New Monsoon: The Sound

Jambands generally do not put out great studio albums as often the live experience of a good touring band does not translate as well to the studio. Of course there is the exception to this rule: Umphrey McGee’s Anchor Drops and RAQ’s Carbohydrates come to mind and now the New Monsoon masterpiece, The Sound. Produced by Santana’s Michael Shreve along with Paul Kimble, this cd is a mix of rich harmonies, inspired songwriting and tribal beats.

New Monsoon shows increased maturity with this new release, both in their songwriting and confidence in the vocals by lead guitarist Jeff Miller and pianist Phil Ferlino. With the unexpected departure of their main singer in former bass player Heath Carlisle late in 2003 both singers have risen to the challenge and the band has remerged with a renewed vibrancy.

Many of the tunes have already been part of the NM live repertoire for months: “Journeyman,” “Rock Springs Road” and “Dark Perimeter” to name a few, but the appearance of new songs like the title tune and “Hold on for Now” had never been performed live until recently.

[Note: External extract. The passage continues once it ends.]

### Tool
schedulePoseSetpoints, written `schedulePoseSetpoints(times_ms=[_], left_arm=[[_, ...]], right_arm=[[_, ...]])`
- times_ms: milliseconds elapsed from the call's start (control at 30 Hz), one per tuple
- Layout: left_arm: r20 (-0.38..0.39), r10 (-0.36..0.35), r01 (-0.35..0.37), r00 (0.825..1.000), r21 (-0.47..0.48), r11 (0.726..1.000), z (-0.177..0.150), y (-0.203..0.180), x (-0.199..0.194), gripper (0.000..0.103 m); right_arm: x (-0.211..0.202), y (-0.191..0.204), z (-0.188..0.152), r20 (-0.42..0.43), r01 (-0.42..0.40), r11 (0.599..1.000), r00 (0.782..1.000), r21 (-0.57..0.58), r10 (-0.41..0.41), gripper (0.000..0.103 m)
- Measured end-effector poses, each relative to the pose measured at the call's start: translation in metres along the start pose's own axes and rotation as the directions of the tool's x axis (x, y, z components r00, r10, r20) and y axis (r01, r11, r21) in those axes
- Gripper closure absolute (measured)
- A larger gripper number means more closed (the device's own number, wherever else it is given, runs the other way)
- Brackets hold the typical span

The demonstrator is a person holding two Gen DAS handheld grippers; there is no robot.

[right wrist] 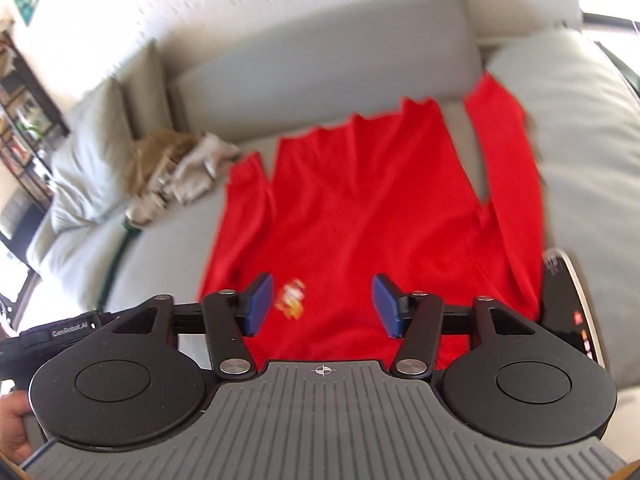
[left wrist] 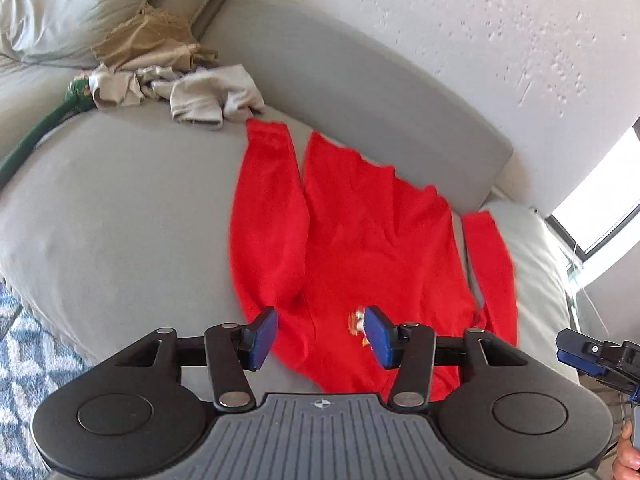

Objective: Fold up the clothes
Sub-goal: 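Grasp the sleeve cuff nearest the left tool with the left tool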

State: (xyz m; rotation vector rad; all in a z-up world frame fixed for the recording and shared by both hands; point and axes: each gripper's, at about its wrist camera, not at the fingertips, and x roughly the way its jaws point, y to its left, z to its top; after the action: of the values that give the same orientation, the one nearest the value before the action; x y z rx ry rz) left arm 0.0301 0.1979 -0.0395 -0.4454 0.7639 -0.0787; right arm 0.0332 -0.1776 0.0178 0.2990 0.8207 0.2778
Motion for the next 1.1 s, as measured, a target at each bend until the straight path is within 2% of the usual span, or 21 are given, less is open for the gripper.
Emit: schedulePoseSetpoints(times_ms=[33,100,167,300,400,500,567,633,667,767,933,1033,1100], left_arm=[[0.027,-0.002,0.001,1.000,0.004,1.000,0.008,0.001,-0.004,0.036],[0.063,0.014,-0.015,0.998,0.004,1.000,0.021,0.004,-0.006,0.031],[0.079,0.027,-0.027,0.997,-0.001,1.000,0.037,0.009,-0.005,0.031],[0.130,-0.019,0.020,0.991,-0.001,1.000,0.073,0.013,0.002,0.026],[0.170,-0.003,0.001,0.985,0.008,1.000,0.101,0.019,0.032,0.024],[0.118,0.013,-0.006,0.993,-0.063,0.998,0.129,0.044,0.092,0.030],[0.074,-0.002,0.011,0.997,-0.117,0.993,0.140,0.067,0.138,0.040],[0.030,-0.023,0.028,0.999,-0.172,0.985,0.150,0.089,0.185,0.058],[0.008,-0.034,0.035,0.999,-0.199,0.979,0.155,0.101,0.208,0.061],[-0.015,-0.069,0.062,0.997,-0.283,0.957,0.160,0.125,0.260,0.063],[-0.019,-0.109,0.089,0.994,-0.454,0.886,0.165,0.153,0.321,0.061],[0.016,-0.124,0.113,0.992,-0.537,0.836,0.167,0.165,0.346,0.059],[0.042,-0.129,0.130,0.991,-0.559,0.819,0.170,0.167,0.357,0.058]], right_arm=[[0.000,0.006,0.007,0.013,-0.004,1.000,1.000,-0.012,0.004,0.038],[0.001,0.019,0.020,0.032,-0.005,0.999,0.999,-0.036,0.006,0.035],[0.007,0.029,0.031,0.039,-0.003,0.999,0.999,-0.048,0.005,0.035],[0.017,0.043,0.059,0.069,-0.021,0.998,0.997,-0.053,0.025,0.033],[0.031,0.051,0.082,0.101,-0.013,0.998,0.995,-0.060,0.019,0.031],[0.050,0.057,0.102,0.117,-0.009,0.998,0.993,-0.055,0.016,0.031],[0.068,0.059,0.112,0.124,-0.014,0.998,0.992,-0.067,0.022,0.031],[0.090,0.056,0.119,0.114,-0.048,0.997,0.992,-0.058,0.055,0.031],[0.102,0.053,0.122,0.098,-0.073,0.997,0.992,-0.039,0.077,0.031],[0.134,0.040,0.124,0.060,-0.109,0.994,0.992,0.025,0.107,0.031],[0.171,0.021,0.121,0.051,-0.060,0.997,0.997,0.041,0.058,0.031],[0.187,0.010,0.120,0.035,-0.041,0.998,0.999,0.055,0.040,0.031],[0.194,0.003,0.118,0.032,-0.030,0.998,0.999,0.058,0.028,0.031]])
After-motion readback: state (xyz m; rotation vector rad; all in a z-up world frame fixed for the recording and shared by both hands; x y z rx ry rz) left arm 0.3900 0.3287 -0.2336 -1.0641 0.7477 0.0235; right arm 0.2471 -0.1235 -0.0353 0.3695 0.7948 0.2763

The sound of The Sound overall is wonderful, if anything a minor complaint is the three drummers being too low in the mix on some songs. New Monsoon is a rock band who jams as opposed to a jamband that rocks. Classic rock influences abound in Miller’s exuberant guitar playing: Jeff Beck, Carlos Santana and Jimmy Page. This along with the banjo and acoustic guitar of Bo Carper, the Hornsby-esque piano work of Ferlino and steady basslines of Ben Bernstein, form the basis of NM’s sound. Add to that the triple threat of tabla player Rajiv Parikh, Latin percussionist Brian Carey and the rock solid trap set of Marty Ylitalo, and the band serves up an unique mix of Latin, Middle Eastern, country and rock and roll beats.

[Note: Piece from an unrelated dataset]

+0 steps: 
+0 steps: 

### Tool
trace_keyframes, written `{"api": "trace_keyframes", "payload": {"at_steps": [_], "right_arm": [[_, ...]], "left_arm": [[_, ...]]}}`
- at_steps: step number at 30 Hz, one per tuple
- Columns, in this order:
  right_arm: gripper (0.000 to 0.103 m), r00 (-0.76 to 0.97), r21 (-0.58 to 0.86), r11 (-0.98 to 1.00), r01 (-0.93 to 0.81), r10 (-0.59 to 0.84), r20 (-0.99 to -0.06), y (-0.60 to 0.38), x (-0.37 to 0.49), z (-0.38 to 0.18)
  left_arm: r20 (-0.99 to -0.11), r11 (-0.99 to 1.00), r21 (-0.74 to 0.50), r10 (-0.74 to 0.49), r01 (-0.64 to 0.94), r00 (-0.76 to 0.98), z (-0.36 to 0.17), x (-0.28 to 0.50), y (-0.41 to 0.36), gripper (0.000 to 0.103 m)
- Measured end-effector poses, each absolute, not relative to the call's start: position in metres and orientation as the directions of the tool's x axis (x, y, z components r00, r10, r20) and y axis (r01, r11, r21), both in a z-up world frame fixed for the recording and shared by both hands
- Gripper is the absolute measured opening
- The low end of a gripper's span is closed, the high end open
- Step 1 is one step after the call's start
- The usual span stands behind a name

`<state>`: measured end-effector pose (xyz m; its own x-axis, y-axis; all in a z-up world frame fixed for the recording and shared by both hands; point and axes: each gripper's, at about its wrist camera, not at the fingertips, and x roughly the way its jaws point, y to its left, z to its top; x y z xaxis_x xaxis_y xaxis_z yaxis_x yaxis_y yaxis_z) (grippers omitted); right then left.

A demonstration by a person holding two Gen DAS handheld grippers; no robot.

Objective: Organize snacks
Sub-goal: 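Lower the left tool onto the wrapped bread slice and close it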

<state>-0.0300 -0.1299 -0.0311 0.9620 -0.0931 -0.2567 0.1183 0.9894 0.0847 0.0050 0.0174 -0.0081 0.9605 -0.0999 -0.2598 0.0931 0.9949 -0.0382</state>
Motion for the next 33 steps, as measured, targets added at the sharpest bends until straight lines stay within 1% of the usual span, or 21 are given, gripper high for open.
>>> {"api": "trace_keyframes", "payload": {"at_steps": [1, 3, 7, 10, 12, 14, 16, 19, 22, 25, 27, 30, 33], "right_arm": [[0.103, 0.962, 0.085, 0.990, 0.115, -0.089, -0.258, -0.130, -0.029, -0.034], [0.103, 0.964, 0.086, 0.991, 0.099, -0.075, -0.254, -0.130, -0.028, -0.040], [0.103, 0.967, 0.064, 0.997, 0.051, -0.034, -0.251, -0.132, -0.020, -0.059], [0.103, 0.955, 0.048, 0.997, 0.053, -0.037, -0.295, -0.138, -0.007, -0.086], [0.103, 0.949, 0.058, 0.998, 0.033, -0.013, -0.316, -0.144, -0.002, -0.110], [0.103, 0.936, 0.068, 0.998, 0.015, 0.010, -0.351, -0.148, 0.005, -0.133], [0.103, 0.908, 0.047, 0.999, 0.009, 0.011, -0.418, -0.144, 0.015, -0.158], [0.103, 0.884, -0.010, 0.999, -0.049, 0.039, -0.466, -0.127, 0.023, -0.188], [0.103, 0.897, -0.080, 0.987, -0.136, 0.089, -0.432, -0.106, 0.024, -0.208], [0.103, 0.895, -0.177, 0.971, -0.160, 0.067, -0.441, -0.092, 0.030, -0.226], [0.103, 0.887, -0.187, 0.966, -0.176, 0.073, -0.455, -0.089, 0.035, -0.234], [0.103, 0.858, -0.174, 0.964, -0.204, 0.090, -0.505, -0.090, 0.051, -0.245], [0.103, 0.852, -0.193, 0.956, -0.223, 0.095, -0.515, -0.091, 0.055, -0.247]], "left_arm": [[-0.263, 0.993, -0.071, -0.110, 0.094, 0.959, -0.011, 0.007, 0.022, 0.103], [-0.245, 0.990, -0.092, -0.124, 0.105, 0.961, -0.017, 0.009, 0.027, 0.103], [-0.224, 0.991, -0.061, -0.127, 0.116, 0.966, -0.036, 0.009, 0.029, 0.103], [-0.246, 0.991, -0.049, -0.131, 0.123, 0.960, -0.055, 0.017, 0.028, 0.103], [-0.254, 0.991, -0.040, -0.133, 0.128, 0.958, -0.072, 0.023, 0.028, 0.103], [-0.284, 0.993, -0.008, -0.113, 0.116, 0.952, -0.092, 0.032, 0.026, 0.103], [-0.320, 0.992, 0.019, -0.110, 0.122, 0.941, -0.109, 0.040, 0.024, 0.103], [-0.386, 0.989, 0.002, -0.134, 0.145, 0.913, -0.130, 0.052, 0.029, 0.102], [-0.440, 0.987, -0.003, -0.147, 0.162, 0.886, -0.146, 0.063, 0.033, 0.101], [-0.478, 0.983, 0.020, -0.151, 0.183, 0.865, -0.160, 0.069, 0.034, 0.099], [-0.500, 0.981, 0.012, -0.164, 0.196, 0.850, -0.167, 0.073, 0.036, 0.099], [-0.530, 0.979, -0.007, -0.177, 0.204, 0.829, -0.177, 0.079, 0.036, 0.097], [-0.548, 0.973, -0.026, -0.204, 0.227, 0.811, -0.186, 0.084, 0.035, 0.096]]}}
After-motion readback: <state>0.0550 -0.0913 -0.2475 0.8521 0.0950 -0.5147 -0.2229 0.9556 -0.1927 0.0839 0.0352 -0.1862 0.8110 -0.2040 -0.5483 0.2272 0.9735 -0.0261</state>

“Journeyman” is a hard rocker from the start, sounding a bit like early Santana, churning along to a frenzied finish. Beautiful ballad “Broken Picture Window” starts out introspective and builds to a frenzied climax. The optimistically joyful “Rock Springs Road” shines, along with the guitar anthems “Dark Perimeter,” sounding like a Bad Company story song, and “Bridge of the Gods,” where the unique blend of the tabla and banjo meshes so well. Face it, you just don’t see a banjo and a tabla in the same band too often. Interspersed are the introspective and powerful title track, the blazingly hot “Another Night in Purgatory,” and the psychedelic soundscape of “Hold On For Now.” The cd closes with “Falling out of Trees,” a lovely piano instrumental. Their musical influences are apparent but the band combines them to make their own signature sound.

This is a band on the verge, and this cd is a praiseworthy effort by the San Francisco rockers that will surely turn new listeners into New Monsoon fans.